You might not need some of these in your deployment - for example, you might have no R users, rendering RStudio not very useful. However, I think the world is getting more and more polyglot, and we need to move with it. Consider deploying these, even if your users don’t explicitly ask for it - I suspect many will use it once it is there. <3

Work to be done

There’s a lot of work to be done here to make this all a great experience.

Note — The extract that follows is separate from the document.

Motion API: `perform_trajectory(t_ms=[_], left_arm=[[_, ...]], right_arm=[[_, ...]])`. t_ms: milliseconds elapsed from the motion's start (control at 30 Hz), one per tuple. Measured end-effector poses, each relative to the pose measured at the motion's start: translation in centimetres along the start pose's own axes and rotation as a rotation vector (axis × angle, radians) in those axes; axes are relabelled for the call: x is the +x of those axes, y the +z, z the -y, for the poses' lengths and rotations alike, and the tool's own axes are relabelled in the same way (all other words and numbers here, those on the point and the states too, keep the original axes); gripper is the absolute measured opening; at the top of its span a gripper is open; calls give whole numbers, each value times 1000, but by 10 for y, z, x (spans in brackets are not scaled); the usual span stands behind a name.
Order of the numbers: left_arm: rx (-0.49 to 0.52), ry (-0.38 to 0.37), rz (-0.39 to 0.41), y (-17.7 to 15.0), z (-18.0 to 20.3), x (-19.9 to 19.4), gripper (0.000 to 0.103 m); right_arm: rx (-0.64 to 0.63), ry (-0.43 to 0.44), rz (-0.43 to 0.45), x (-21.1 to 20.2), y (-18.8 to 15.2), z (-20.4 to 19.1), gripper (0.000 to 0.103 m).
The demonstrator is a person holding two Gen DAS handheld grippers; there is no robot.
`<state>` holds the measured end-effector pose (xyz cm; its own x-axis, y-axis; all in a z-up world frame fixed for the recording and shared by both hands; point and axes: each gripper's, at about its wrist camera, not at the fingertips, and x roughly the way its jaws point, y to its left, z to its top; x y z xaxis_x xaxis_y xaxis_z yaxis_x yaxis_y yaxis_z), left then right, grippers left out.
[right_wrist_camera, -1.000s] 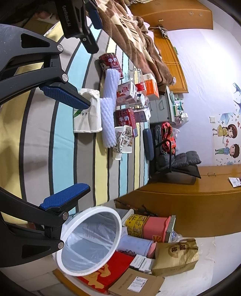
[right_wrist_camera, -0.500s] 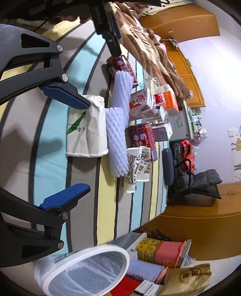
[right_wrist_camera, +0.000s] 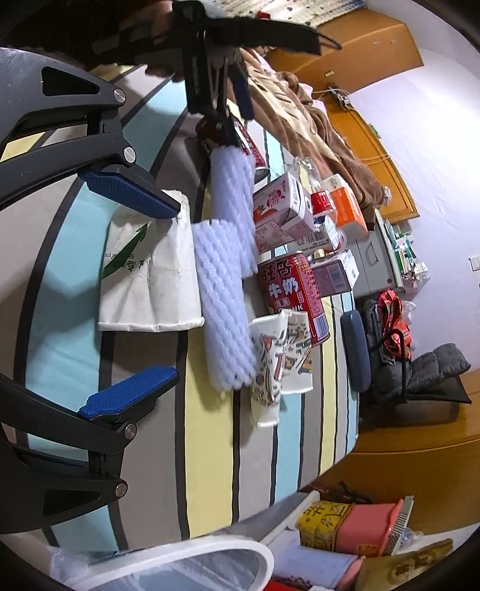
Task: Collect trash
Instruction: 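Grasp the red milk can with the left gripper while the right grasps the white tissue packet, then carry the can and tissue packet to the wastebasket and open both grippers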
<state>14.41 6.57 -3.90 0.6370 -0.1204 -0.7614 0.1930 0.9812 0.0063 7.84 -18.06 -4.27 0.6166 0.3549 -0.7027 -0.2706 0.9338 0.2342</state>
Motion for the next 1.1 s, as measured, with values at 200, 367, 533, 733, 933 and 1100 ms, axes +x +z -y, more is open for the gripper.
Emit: perform_trajectory(t_ms=[200, 367, 533, 733, 933, 1100], left_arm=[[4, -47, -56, 1, 2, 15, 81], [1, -60, -64, 2, 3, 16, 75], [4, -77, -63, 2, 5, 14, 68], [21, -169, -62, 2, 14, 6, 67], [2, -160, -47, 17, 9, 12, 77], [23, -150, -72, 18, 17, 20, 77]], right_arm=[[26, 77, -18, 2, 0, 0, 76], [33, 124, -18, 1, -1, -2, 57], [28, 133, -4, -5, 1, 0, 29], [46, 148, 20, -10, 0, 5, 18], [74, 103, 67, -23, 1, 12, 14], [87, 57, 96, -31, 1, 19, 13]])
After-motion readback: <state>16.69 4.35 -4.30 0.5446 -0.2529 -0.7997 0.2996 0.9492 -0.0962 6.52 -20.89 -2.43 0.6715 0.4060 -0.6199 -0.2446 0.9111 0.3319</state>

  1. Documentation and publicity for jupyter-server-proxy. For example, this README is all the docs that exist on how to set up RStudio to work in your JupyterHub. This is low hanging fruit with huge impact. Same for running remote desktop applications, Pluto.jl, and many many others.
  2. Work on jupyterhub-ssh. Aims to provide full SSH support - terminal emulation, command execution, tunneling and SFTP. This would go a long way in supporting (2) and (4) above. It sortof-kinda works now, but effort poured into it will be well spent. I long for a day when setting this up would be as simple as setting up z2jh or TLJH, and it actually isn’t that far away if effort is put into it.
  3. More outreach to non-Jupyter communities about levaraging JupyterHub for their workflows. The name ‘Jupyter’ in ‘JupyterHub’ is no longer fully accurate, given all the other things that can be run with it. We should reach out to other communities and ‘bring them into the fold’, so to speak - so their workflows, desires and bugs can drive development.
  4. A unified setup guide for ‘research hubs’, that guides first-time admins through setting these up - including great documentation. A z2jh for research hubs on the cloud would be extremely well received I believe.

Will you help?

I’ve been talking to Chris Holdgraf a lot on how to go about getting folks into doing stuff like this. I see two primary options:

  1. Get funding from various entities (foundations, universities, corporations, etc) for folks to do this. Hopefully 2i2c can be a vehicle for this.
  2. Pour a lot more effort into getting more new developers into JupyterHub development than we are now. This would mean things like participating in Google Summer of Code, Outreachy, development sprints in various conferences, etc.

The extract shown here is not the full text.